Marty shot a glance at the old man to see if the mention of Toy-the sound of weeping came back as he thought of him-had brought any response. There was none. He too, Marty now saw, was the worse for drink. The bottles that Luther had been opening-the clarets, the burgundies-forested the table; the atmosphere was more that of an ad hoc picnic rather than a dinner party. There was none of the ceremony he'd anticipated: no meticulous ordering of courses, no cutlery in regiments. What food there was-tins of caviar with spoons thrust into them, cheeses, thin biscuits-took a poor second place to the wine. Though Marty knew little about wine his suspicions about the old man emptying his cellar were confirmed by the babble around the table. They had come together tonight to drink the Sanctuary dry of its finest, its most celebrated, vintages.
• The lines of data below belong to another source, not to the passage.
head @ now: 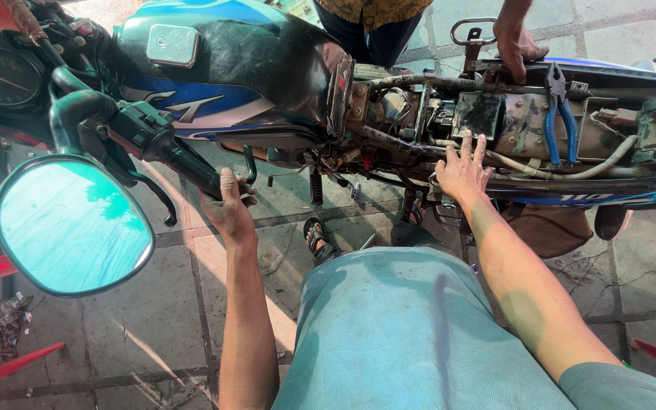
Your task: The person wipes the exposed engine and frame area of a motorcycle using a rag. They hold the handlebar with one hand while cleaning with the other, occasionally using pliers to adjust or move components within the engine bay.
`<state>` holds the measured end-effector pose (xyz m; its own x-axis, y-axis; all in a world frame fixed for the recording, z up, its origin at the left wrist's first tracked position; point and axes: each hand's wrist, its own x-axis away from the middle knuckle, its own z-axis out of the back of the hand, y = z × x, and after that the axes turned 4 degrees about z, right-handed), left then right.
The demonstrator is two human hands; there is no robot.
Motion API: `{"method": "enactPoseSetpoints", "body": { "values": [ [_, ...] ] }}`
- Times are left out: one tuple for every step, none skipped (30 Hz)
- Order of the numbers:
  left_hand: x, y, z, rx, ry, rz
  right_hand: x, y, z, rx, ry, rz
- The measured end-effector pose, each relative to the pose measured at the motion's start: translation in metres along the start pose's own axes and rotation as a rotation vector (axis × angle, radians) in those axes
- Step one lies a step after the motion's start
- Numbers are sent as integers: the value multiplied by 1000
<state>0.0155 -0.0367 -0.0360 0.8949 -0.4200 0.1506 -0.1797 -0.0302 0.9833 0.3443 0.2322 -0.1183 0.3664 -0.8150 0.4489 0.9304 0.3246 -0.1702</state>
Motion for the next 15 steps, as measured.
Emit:
{"method": "enactPoseSetpoints", "body": {
  "values": [
    [0,0,0,-2,0,-3,0,0,0,2,-2,-5],
    [0,0,0,0,2,0,0,0,0,5,-4,-10],
    [-1,0,0,2,4,3,0,0,1,8,-5,-15],
    [-1,0,0,3,6,7,-1,-1,1,7,-10,-23],
    [-1,-1,0,7,6,11,-1,-1,1,6,-14,-30],
    [-1,-1,0,11,7,14,-1,-1,1,6,-17,-36],
    [-1,-1,0,15,8,18,-1,-2,1,6,-14,-33],
    [-1,-1,0,15,12,17,-1,-2,1,5,-12,-29],
    [-1,-2,0,16,16,14,-1,-2,1,5,-8,-26],
    [-1,-2,0,16,20,13,-1,-2,1,6,-5,-23],
    [-2,-2,0,19,15,12,0,-2,2,8,-4,-20],
    [-2,-2,0,22,10,8,0,-2,2,9,-1,-16],
    [-2,-3,0,26,5,5,0,-2,2,5,-2,-17],
    [-2,-3,0,23,11,8,1,-2,2,2,-3,-18],
    [-2,-3,0,21,16,11,1,-2,2,-1,-2,-20]
  ]
}}
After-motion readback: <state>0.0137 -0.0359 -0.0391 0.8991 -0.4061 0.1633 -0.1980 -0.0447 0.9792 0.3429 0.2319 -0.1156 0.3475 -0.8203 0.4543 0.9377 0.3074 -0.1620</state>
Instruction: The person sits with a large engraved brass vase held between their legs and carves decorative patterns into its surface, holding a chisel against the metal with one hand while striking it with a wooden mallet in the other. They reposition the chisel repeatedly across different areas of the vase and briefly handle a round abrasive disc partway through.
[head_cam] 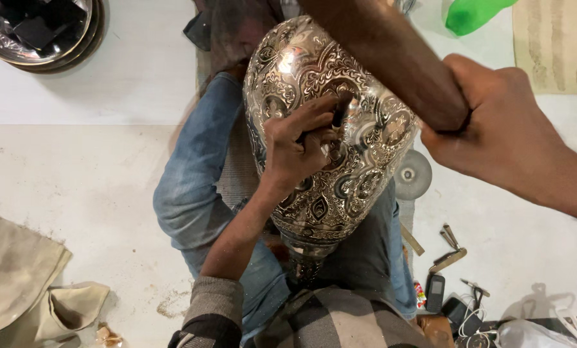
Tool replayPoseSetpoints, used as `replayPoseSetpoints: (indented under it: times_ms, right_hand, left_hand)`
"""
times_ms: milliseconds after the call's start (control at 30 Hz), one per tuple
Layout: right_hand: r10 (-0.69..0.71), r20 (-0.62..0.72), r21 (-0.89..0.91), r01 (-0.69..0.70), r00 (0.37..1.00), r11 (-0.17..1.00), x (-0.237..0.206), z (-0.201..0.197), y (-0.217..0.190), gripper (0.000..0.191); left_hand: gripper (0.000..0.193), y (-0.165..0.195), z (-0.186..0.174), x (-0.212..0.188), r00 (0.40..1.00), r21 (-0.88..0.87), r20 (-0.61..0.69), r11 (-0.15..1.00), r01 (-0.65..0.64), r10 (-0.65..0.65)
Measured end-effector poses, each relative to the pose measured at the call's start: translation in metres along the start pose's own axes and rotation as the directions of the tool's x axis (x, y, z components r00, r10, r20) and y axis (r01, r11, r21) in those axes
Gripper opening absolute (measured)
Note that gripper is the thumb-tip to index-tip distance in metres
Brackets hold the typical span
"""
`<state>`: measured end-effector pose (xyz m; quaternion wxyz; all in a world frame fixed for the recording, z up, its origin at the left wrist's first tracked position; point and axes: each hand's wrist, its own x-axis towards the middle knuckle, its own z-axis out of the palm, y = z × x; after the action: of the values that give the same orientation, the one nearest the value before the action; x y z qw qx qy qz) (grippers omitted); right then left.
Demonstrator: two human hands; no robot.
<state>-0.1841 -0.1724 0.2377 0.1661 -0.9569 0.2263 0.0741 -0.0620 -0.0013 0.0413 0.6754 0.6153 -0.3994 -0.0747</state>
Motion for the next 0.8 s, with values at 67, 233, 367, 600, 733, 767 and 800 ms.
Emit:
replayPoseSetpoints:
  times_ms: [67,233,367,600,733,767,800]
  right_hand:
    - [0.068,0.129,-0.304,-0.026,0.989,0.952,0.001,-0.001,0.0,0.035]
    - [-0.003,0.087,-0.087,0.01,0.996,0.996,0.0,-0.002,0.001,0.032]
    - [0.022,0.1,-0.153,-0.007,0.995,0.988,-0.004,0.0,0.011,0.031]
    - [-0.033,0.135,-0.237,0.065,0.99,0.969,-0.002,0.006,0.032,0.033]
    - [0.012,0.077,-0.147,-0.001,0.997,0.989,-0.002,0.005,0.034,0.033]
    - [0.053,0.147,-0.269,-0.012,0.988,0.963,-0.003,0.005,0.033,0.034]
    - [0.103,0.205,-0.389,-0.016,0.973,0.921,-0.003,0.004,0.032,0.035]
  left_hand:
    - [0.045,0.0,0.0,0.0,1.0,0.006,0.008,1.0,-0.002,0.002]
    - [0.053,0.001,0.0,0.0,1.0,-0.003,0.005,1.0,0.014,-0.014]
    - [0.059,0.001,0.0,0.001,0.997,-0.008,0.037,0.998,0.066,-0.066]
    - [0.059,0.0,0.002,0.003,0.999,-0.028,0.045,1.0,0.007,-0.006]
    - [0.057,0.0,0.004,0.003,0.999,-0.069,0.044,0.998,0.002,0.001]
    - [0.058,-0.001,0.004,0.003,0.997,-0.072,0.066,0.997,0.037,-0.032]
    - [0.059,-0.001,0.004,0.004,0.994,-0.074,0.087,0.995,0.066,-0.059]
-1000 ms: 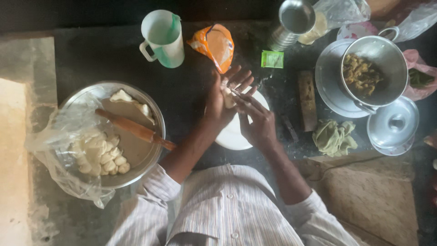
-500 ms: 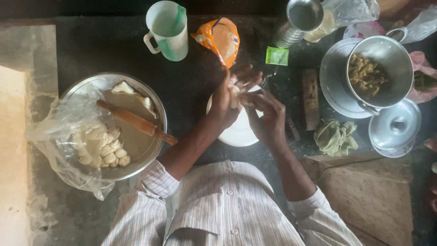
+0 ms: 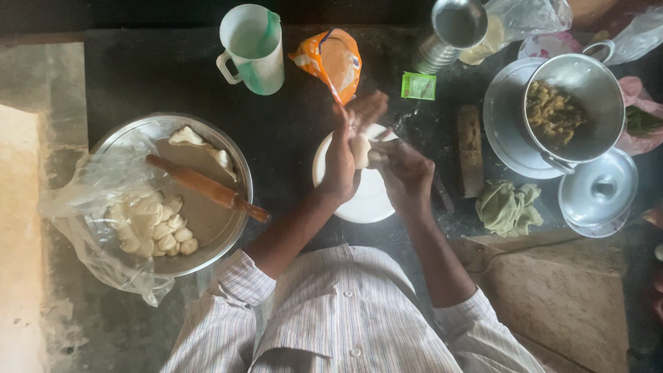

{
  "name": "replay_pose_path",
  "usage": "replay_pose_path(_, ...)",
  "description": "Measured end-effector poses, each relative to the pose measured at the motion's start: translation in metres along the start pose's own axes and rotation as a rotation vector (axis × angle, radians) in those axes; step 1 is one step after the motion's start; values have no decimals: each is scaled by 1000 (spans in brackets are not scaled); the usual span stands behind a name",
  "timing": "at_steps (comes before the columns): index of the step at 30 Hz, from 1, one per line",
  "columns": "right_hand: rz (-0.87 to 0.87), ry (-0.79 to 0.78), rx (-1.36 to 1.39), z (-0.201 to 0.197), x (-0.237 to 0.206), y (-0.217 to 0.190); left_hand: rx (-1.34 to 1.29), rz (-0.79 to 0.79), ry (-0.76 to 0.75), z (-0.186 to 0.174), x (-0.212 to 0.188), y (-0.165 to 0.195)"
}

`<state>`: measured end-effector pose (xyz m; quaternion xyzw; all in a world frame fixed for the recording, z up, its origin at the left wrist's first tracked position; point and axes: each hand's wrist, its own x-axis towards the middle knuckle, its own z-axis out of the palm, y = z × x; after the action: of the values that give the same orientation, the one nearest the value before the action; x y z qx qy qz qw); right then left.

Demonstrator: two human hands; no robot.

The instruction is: The person folds a semi-circular dough wrapper into a cone, fills it with a cooked mixture from a pot, and seals the edges to form a samosa. They repeat this process with additional dough pieces, placing finished samosas on a tray.

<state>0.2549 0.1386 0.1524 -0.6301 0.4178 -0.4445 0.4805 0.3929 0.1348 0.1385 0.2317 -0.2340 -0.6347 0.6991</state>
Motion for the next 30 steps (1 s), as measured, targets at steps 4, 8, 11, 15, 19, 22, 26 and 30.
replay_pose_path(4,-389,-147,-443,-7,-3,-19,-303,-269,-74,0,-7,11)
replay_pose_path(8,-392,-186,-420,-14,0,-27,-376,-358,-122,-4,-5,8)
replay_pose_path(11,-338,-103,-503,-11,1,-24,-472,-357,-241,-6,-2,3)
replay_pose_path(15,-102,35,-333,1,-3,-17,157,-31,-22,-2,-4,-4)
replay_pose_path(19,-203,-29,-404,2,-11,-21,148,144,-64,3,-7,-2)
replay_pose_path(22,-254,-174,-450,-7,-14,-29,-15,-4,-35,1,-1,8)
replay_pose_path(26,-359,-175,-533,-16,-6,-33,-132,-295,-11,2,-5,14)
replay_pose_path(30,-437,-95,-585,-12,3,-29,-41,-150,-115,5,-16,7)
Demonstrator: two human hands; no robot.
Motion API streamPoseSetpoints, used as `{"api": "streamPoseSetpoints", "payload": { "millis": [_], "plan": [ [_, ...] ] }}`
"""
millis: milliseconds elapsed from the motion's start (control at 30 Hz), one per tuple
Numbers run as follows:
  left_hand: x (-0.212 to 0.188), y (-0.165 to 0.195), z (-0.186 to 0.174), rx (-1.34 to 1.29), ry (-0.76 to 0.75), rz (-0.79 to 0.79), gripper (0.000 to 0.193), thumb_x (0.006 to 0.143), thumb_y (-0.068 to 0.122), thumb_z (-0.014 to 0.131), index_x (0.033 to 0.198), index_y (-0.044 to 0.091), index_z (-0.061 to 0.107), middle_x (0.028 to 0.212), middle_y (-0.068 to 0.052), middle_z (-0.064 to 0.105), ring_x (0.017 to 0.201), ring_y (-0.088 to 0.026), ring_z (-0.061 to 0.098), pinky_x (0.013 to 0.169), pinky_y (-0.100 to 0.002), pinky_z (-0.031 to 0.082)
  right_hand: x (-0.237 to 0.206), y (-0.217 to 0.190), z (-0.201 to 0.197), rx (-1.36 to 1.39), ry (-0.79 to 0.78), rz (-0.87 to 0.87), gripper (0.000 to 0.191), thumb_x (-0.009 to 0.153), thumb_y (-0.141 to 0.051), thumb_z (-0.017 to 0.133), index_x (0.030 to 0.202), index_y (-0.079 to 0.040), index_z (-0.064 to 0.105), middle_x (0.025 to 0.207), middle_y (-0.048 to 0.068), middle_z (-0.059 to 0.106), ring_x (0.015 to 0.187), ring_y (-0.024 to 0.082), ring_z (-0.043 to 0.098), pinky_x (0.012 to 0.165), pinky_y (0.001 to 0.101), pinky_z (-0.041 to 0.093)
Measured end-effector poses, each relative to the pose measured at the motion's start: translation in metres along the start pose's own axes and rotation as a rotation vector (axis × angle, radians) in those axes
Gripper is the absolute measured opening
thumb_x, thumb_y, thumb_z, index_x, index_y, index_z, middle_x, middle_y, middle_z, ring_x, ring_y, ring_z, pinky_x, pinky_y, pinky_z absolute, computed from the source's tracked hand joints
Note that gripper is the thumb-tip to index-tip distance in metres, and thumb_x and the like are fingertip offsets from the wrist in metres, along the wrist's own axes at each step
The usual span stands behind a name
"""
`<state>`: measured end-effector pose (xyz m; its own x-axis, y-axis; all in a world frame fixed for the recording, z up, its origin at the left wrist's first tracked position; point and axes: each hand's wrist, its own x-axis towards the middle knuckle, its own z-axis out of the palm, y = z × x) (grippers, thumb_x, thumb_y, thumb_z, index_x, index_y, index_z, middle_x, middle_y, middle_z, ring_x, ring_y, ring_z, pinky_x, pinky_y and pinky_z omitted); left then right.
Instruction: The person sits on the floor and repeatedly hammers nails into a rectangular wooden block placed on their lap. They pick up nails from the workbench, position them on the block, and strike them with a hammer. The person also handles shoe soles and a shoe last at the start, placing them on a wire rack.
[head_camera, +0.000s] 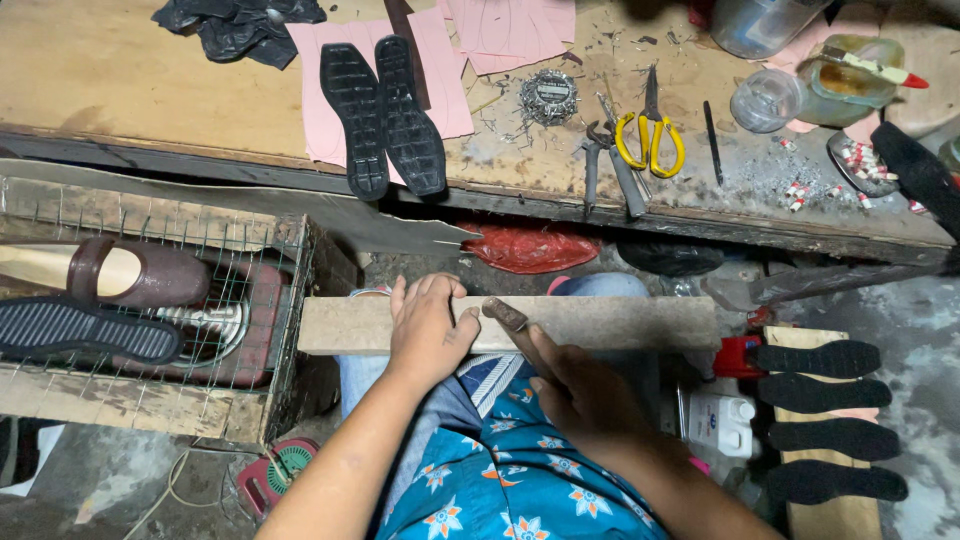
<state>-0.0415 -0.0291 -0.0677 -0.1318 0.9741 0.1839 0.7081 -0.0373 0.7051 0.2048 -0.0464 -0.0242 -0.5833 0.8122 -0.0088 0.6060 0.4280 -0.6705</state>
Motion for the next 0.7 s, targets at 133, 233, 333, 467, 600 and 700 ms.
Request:
{"api": "streamPoseSetpoints", "payload": {
  "millis": [133, 233, 333, 467, 600, 700],
  "plan": [
    [0.001, 0.001, 0.0, 0.001, -0.002, 0.003, 0.032, 0.08, 0.026, 0.068, 0.102, 0.006, 0.059, 0.108, -0.011, 0.065, 0.115, -0.034, 0.058, 0.119, -0.056, 0.019, 0.0, -0.004, -0.003, 0.034, 0.01, -0.052, 0.071, 0.091, -0.018, 0.069, 0.153, -0.01, 0.036, 0.108, 0.022, 0.067, 0.095, 0.039, 0.069, 0.079, 0.0434, 0.055],
    [0.001, 0.002, -0.001, 0.001, -0.018, -0.021, 0.031, 0.08, 0.026, 0.068, 0.102, 0.006, 0.06, 0.106, -0.012, 0.065, 0.112, -0.034, 0.059, 0.119, -0.055, 0.021, -0.001, -0.009, -0.002, 0.025, 0.044, -0.07, 0.065, 0.093, -0.02, 0.067, 0.151, -0.009, 0.038, 0.108, 0.021, 0.067, 0.095, 0.037, 0.07, 0.079, 0.042, 0.056],
    [0.002, 0.004, -0.002, 0.013, -0.021, -0.029, 0.03, 0.079, 0.026, 0.068, 0.101, 0.007, 0.061, 0.104, -0.012, 0.066, 0.11, -0.034, 0.06, 0.118, -0.053, 0.023, 0.0, -0.012, -0.001, -0.035, 0.013, -0.029, 0.062, 0.094, -0.022, 0.066, 0.15, -0.009, 0.041, 0.11, 0.021, 0.068, 0.098, 0.038, 0.07, 0.082, 0.0435, 0.055],
    [0.002, 0.003, -0.003, 0.004, -0.019, -0.019, 0.03, 0.081, 0.027, 0.07, 0.101, 0.006, 0.062, 0.103, -0.013, 0.066, 0.109, -0.035, 0.059, 0.115, -0.051, 0.026, -0.001, -0.015, -0.001, 0.018, 0.035, 0.002, 0.063, 0.094, -0.025, 0.064, 0.15, -0.009, 0.041, 0.112, 0.02, 0.069, 0.099, 0.036, 0.071, 0.083, 0.0422, 0.056],
    [0.001, 0.0, -0.003, -0.004, -0.021, -0.017, 0.028, 0.082, 0.026, 0.069, 0.101, 0.007, 0.061, 0.103, -0.013, 0.067, 0.109, -0.034, 0.061, 0.115, -0.051, 0.028, -0.004, -0.014, -0.002, 0.005, -0.013, 0.062, 0.065, 0.094, -0.026, 0.064, 0.152, -0.011, 0.04, 0.115, 0.021, 0.069, 0.103, 0.037, 0.07, 0.086, 0.0433, 0.055],
    [0.002, -0.002, -0.002, -0.01, -0.018, 0.003, 0.029, 0.082, 0.025, 0.07, 0.102, 0.006, 0.061, 0.103, -0.013, 0.067, 0.109, -0.035, 0.061, 0.114, -0.051, 0.028, -0.004, -0.01, -0.002, 0.01, -0.017, 0.046, 0.066, 0.093, -0.025, 0.065, 0.152, -0.012, 0.038, 0.116, 0.021, 0.069, 0.104, 0.038, 0.07, 0.087, 0.044, 0.054]
  ]
}}
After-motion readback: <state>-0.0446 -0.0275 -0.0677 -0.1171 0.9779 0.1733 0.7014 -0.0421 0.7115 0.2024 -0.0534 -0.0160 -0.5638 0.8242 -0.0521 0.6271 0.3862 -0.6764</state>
"Drink!" Curtsinger said. "It's the best stuff you'll ever swallow, believe me." He fumbled for a specific bottle among the throng. "Where's the' Latour? We haven't finished it, have we? Stephanie, are you hiding it, darling?"

Stephanie looked up from her cups. Marty doubted if she even knew what Curtsinger was talking about. These women weren't wives, he was certain of it. He doubted if they were even mistresses.

"Here!" Curtsinger sloppily filled a glass for Marty. "See what you make of that."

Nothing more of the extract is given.